The tool upgrades Data Science Lab for researchers across the school, including new MDS programme.
Students and researchers at the Hertie School are benefitting this fall from a new supercomputing system the school recently procured to support research using data science that informs solutions for major societal problems. The state-of-the-art computing resource, a multi-GPU enterprise deep learning server, is accessible to faculty and researchers across the school’s various master’s and doctoral programmes.
The purchase is part of the Hertie School’s expansion of its data science offerings, including the recent additions of a Data Science Lab and a Master of Data Science for Public Policy (MDS) programme, whose first cohort started their studies in September.

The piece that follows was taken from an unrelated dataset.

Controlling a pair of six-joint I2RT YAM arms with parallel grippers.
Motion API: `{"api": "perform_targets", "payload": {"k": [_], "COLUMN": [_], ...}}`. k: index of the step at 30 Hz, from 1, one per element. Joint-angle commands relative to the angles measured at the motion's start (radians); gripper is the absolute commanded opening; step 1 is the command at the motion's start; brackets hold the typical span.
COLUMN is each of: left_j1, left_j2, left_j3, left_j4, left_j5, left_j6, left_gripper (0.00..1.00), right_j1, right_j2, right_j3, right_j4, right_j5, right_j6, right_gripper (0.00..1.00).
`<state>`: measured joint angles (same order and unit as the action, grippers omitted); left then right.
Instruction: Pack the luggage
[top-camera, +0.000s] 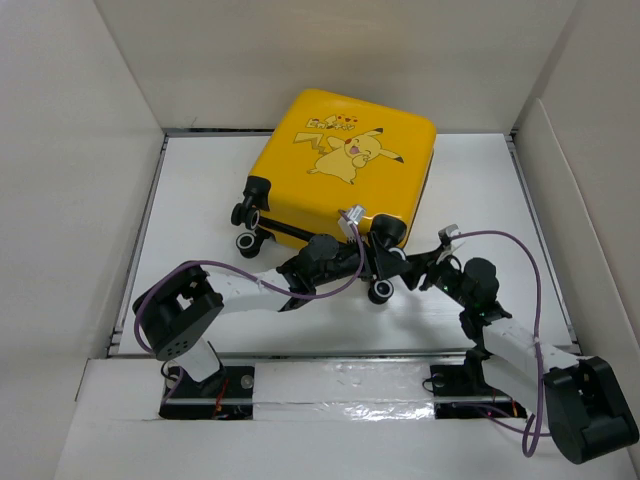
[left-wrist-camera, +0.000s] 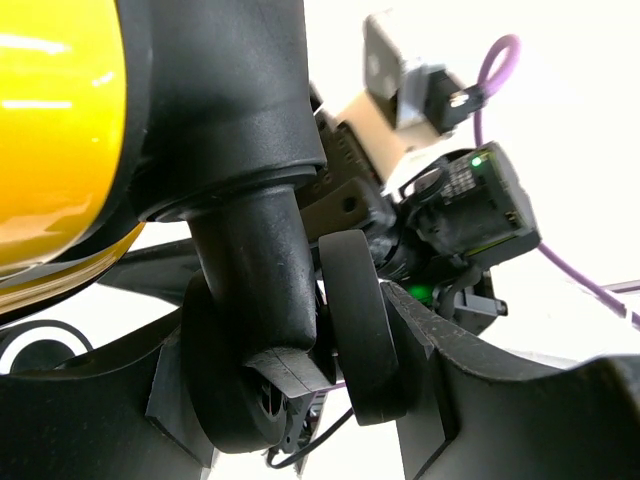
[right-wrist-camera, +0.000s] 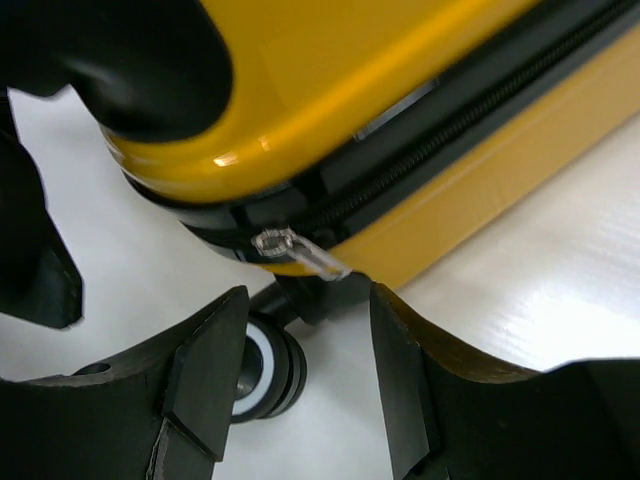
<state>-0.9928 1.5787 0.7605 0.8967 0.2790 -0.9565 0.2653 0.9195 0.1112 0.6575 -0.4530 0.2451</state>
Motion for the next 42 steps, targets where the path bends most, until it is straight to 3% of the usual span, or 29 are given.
{"api": "perform_targets", "payload": {"k": [1, 7, 8, 10, 11, 15, 21, 27, 37, 38, 41, 42], "left_j1": [-0.027, -0.027, -0.027, -0.027, -0.027, -0.027, -0.018, -0.009, -0.056, -0.044, -0.006, 0.032], "left_j2": [-0.118, -0.103, -0.103, -0.106, -0.108, -0.108, -0.082, -0.046, -0.042, -0.057, -0.109, -0.143], "left_j3": [0.054, 0.062, 0.063, 0.065, 0.068, 0.08, 0.129, 0.203, 0.183, 0.159, 0.103, 0.073], "left_j4": [0.295, 0.304, 0.303, 0.297, 0.292, 0.274, 0.277, 0.303, 0.357, 0.344, 0.294, 0.268], "left_j5": [0.146, 0.161, 0.161, 0.163, 0.163, 0.164, 0.204, 0.25, 0.236, 0.236, 0.249, 0.267], "left_j6": [0.062, 0.055, 0.055, 0.058, 0.059, 0.07, 0.048, -0.013, -0.099, -0.097, -0.074, -0.042], "left_gripper": [0.0, 0.0, 0.0, 0.0, 0.0, 0.0, 0.0, 0.0, 0.01, 0.28, 0.72, 0.8], "right_j1": [0.023, 0.045, 0.054, 0.054, 0.064, 0.138, 0.36, 0.662, 0.835, 0.835, 0.804, 0.772], "right_j2": [0.018, 0.09, 0.097, 0.12, 0.124, 0.101, 0.018, 0.077, 0.611, 0.622, 0.553, 0.482], "right_j3": [0.068, 0.097, 0.099, 0.105, 0.104, 0.081, 0.01, 0.008, 0.18, 0.151, 0.07, 0.052], "right_j4": [0.11, 0.14, 0.146, 0.162, 0.171, 0.198, 0.203, 0.35, 1.006, 1.027, 0.918, 0.816], "right_j5": [0.02, 0.037, 0.034, 0.036, 0.043, 0.086, 0.313, 0.594, 0.704, 0.714, 0.787, 0.81], "right_j6": [-0.064, -0.09, -0.09, -0.09, -0.08, -0.043, 0.019, 0.074, 0.098, 0.111, 0.152, 0.18], "right_gripper": [0.58, 0.53, 0.42, 0.29, 0.15, 0.0, 0.0, 0.0, 0.0, 0.0, 0.0, 0.0]}}
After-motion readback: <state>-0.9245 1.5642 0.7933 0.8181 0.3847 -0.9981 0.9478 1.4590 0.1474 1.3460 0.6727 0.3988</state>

The deep learning and machine learning tool is a powerful and efficient high-performance computing system that allows researchers to experiment and build prototypes for data science-based digital products and services. The server offers one of the most advanced deep learning accelerators and GPU available on the market (NVIDIA A100). It will open up new avenues for scientific exploration in data-driven research at the Hertie School, from Natural Language Processing to Computer Vision, which aims to shed light on major public policy challenges such as climate change or migration.
“The computing unit strengthens the Hertie School’s competitive advantages over other programmes, providing students and researchers with state-of-the-art hardware with which to conduct their fundamental or applied research and build prototypes to solve interesting public policy and data science challenges,” says Huy Ngoc Dang, Manager of the Data Science Lab and Programme Coordinator of the MDS.
Postdoctoral researchers had already been using a similar tool, but the purchase of the new model has considerably upgraded computing resources in deep learning research.
In its mission for sustainability, the Hertie School has also taken steps to offset the heavy electricity demand of supercomputing by utilising completely carbon-neutral energy sources. “We want to make sure we do not harm the environment when we use this resource,” says Huy.